>>>>

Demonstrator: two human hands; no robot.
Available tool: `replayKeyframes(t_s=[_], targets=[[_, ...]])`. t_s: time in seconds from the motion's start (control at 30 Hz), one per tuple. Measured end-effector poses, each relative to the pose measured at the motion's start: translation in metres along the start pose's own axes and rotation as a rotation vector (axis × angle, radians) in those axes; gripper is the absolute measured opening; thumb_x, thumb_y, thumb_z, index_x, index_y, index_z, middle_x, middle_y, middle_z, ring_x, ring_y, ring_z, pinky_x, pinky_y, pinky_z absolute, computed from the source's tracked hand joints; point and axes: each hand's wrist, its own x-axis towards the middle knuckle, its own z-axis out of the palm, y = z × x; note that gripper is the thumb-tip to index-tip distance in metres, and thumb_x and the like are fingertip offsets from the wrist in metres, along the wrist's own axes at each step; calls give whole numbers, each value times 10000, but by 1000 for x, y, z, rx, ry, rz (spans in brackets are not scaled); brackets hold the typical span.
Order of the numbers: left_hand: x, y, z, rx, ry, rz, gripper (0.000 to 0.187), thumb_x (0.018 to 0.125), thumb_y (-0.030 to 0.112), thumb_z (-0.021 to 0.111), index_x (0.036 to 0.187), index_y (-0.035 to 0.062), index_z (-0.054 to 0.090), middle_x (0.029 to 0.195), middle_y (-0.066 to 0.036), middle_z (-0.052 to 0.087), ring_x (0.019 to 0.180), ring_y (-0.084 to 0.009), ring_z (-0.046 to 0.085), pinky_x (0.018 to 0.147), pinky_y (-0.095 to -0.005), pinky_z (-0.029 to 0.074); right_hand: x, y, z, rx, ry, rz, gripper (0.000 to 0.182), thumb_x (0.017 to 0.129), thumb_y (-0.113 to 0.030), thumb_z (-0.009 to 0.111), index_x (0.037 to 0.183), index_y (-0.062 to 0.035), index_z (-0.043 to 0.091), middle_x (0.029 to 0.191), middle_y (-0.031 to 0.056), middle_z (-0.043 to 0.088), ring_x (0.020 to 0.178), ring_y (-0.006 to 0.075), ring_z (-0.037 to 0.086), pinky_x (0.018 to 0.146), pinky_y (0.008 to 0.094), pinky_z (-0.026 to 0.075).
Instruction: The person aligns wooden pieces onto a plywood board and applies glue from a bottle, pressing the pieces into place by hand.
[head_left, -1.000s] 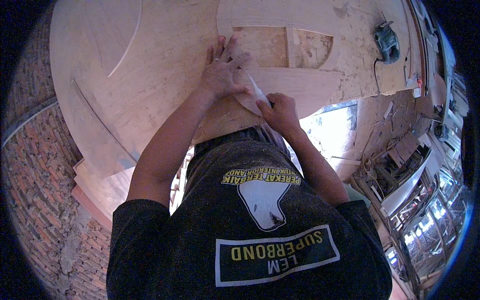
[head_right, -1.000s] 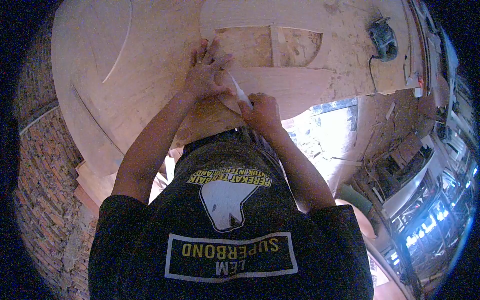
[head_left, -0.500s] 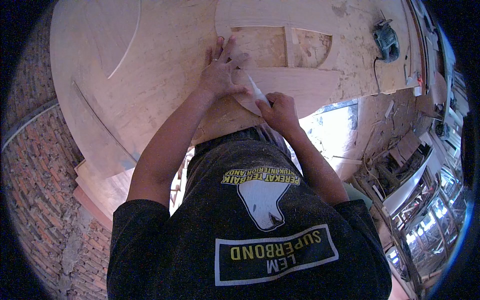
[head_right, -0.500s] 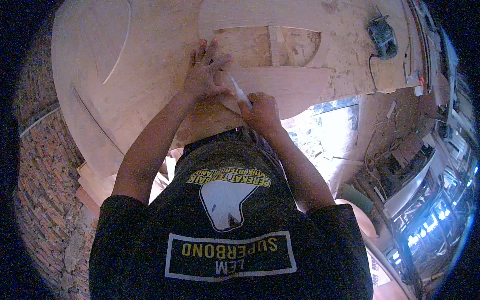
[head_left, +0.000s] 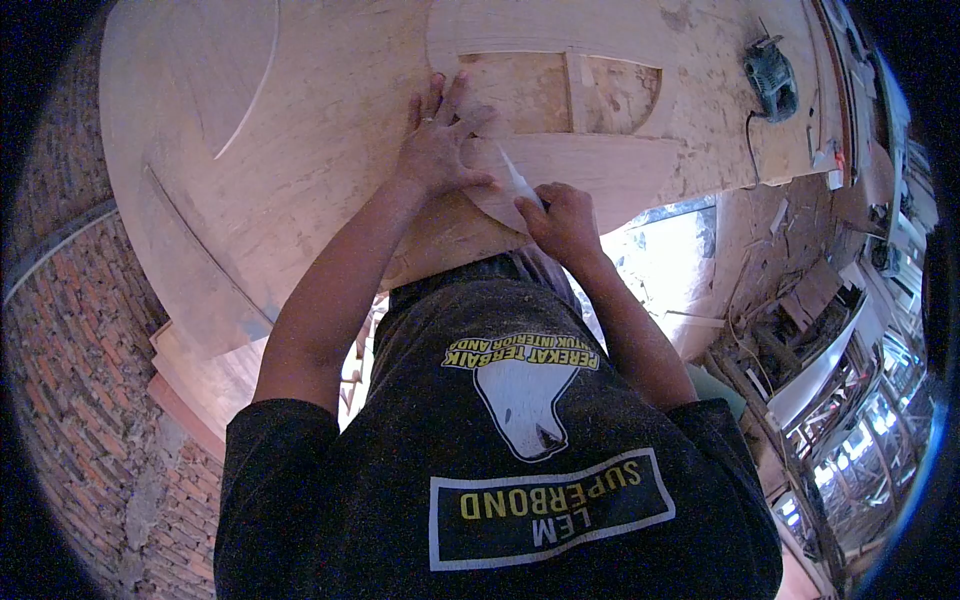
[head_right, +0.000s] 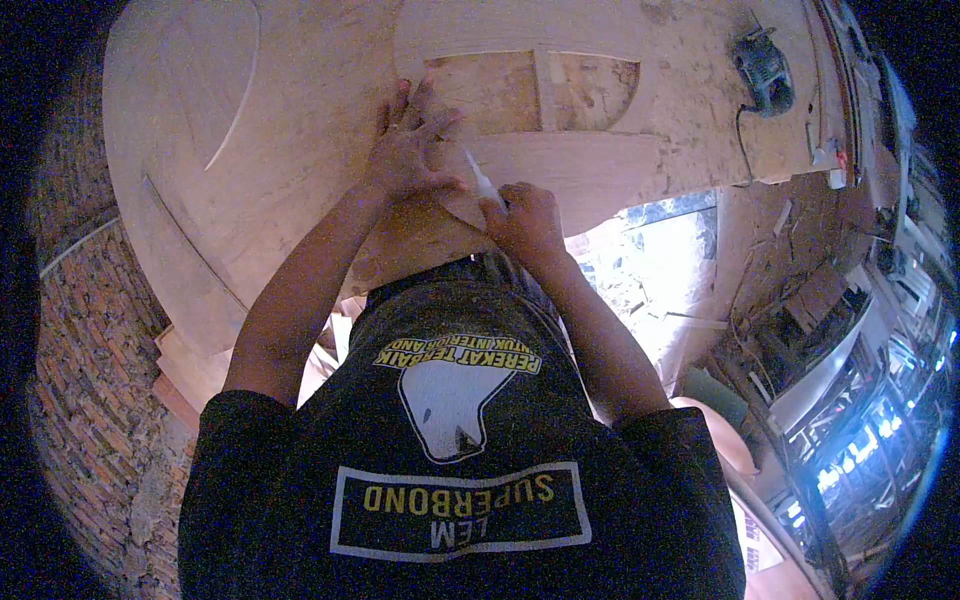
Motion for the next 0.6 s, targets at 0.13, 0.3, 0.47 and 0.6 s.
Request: replayKeyframes(t_s=[0.13, 0.3, 0.47, 0.6], targets=[[0, -3, 5, -33, 34, 19, 1151, 522, 812, 804, 1537, 385, 473, 1746, -96, -20, 1588, -410, -62, 1236, -656, 23, 0, -4, -1, 3, -2, 25, 371, 867, -333, 705, 840, 36, 734, 852, 288, 691, 829, 471, 682, 785, 527, 548], [1, -3, 4, -21, 0, 0, 1147, 520, 789, 816, 1537, 382, 475, 1747, -85, -34, 1591, -390, -79, 1251, -623, 12, -1, 0, 2, -19, 32, 5, 363, 874, -318, 715, 852, 44, 726, 831, 281, 676, 800, 458, 673, 747, 519, 525], [1, -1, 1, -19, -8, -11, 1130, 517, 779, 826, 1523, 386, 491, 1747, -87, -22, 1592, -387, -75, 1251, -621, 8, -3, -2, -7, 0, 17, 42, 347, 881, -301, 720, 866, 46, 730, 831, 275, 678, 794, 445, 676, 735, 503, 520], [1, 1, -1, -31, -2, -18, 1121, 514, 764, 837, 1514, 382, 502, 1748, -85, -12, 1594, -381, -68, 1252, -618, 10, -4, 2, -6, -3, 13, 40, 340, 885, -299, 715, 888, 40, 739, 850, 274, 690, 817, 439, 685, 756, 495, 530]])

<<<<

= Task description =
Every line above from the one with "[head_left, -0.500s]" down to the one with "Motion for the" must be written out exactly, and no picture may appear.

= Solution to the exercise =
[head_left, -0.500s] 
[head_right, -0.500s] 
[head_left, +0.000s] 
[head_right, +0.000s] 
Motion for the next 0.6 s, targets at 0.13, 0.3, 0.47 and 0.6 s.

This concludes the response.